**Instructions to follow**
Which lines run from the one containing "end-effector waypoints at" through the end of the material? Transcribe them word for word, and only them.

::::::::::

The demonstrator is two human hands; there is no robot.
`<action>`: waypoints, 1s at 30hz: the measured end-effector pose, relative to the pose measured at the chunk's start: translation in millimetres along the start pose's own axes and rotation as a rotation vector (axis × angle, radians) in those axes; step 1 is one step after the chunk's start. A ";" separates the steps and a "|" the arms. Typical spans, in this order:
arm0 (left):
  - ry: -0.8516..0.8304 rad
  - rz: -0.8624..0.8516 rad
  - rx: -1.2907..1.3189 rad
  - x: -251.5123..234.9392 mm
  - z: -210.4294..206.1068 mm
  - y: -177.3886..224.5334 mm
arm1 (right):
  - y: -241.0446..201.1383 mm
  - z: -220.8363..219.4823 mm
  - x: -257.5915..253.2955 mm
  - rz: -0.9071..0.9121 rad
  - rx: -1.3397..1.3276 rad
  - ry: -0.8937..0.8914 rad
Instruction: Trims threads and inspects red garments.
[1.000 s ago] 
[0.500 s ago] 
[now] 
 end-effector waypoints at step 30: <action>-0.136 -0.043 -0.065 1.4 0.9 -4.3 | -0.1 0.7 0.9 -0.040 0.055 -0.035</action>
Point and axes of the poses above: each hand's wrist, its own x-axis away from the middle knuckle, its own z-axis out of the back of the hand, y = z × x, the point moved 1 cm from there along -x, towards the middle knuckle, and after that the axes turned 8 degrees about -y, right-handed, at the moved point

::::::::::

**Answer to the problem**
 end-effector waypoints at step 30: <action>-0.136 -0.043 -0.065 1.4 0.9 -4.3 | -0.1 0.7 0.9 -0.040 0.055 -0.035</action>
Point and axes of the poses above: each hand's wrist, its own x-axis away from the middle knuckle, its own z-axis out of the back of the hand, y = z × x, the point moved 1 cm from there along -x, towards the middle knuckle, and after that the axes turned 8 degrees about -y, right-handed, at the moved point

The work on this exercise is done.